◆ Work instructions ◆
Copy out each line of the data below in which the string "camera" appears.

◆ Given data ◆

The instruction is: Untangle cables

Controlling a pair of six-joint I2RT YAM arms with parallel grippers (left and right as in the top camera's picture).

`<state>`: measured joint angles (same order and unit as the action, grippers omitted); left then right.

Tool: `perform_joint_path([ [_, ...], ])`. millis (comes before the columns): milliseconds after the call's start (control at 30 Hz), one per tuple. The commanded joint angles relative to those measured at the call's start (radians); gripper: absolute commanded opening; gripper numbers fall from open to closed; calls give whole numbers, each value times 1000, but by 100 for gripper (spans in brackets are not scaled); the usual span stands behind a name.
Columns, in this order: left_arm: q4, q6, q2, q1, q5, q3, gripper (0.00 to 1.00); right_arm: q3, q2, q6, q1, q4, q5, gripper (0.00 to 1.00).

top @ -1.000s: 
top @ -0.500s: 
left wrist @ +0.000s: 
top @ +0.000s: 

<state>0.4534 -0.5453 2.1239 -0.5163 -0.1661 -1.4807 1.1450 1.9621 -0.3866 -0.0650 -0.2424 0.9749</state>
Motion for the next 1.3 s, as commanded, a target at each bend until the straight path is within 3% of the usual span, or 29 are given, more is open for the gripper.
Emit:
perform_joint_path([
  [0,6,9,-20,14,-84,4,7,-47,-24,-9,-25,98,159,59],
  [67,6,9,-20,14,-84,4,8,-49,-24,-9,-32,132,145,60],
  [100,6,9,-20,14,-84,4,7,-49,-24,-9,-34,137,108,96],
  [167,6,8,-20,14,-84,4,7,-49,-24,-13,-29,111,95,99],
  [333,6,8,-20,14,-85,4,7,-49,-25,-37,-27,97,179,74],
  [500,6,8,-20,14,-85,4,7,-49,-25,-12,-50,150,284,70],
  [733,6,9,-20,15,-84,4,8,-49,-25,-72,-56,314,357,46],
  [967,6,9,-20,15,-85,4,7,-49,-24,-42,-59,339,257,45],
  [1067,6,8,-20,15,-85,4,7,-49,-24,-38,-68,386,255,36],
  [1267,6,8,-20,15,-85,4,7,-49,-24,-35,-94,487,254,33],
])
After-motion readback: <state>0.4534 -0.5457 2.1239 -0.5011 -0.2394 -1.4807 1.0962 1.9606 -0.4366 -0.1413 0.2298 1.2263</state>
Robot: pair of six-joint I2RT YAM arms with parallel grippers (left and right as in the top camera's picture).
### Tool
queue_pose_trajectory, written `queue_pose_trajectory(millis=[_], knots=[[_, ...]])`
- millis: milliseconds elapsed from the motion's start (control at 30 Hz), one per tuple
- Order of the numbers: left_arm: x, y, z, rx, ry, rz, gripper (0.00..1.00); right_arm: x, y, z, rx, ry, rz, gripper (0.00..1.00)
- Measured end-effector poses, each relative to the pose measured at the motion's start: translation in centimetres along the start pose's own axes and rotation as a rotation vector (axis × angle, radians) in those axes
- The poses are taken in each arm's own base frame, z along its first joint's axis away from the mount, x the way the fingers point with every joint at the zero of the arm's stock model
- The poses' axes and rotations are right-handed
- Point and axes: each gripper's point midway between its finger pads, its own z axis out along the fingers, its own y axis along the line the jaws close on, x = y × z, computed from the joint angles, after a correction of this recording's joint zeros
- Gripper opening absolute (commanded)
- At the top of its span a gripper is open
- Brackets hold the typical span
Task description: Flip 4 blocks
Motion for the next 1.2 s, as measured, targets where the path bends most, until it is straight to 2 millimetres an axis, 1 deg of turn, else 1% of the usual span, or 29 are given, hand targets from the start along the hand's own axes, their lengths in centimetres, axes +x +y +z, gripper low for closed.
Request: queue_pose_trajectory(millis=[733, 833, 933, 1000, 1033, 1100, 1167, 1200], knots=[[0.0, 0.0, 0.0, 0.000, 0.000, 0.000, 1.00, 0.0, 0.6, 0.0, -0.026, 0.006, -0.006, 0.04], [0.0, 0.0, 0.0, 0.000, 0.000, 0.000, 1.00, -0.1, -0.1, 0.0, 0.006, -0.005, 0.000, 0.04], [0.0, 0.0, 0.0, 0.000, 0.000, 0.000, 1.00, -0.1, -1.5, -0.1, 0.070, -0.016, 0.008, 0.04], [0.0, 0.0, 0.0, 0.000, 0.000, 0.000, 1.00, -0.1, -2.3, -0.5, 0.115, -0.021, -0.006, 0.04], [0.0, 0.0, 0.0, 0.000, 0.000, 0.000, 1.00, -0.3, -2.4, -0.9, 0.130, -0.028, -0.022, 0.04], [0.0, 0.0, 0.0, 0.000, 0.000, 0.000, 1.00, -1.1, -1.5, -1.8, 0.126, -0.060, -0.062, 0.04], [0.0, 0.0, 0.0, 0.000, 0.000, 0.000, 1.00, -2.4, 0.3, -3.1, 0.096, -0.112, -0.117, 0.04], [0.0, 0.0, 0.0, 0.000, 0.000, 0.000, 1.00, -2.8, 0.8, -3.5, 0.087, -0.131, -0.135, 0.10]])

◆ Response below ◆
Controlling a pair of six-joint I2RT YAM arms with parallel grippers (left and right as in the top camera's picture).
Robot: pair of six-joint I2RT YAM arms with parallel grippers (left and right as in the top camera's picture).

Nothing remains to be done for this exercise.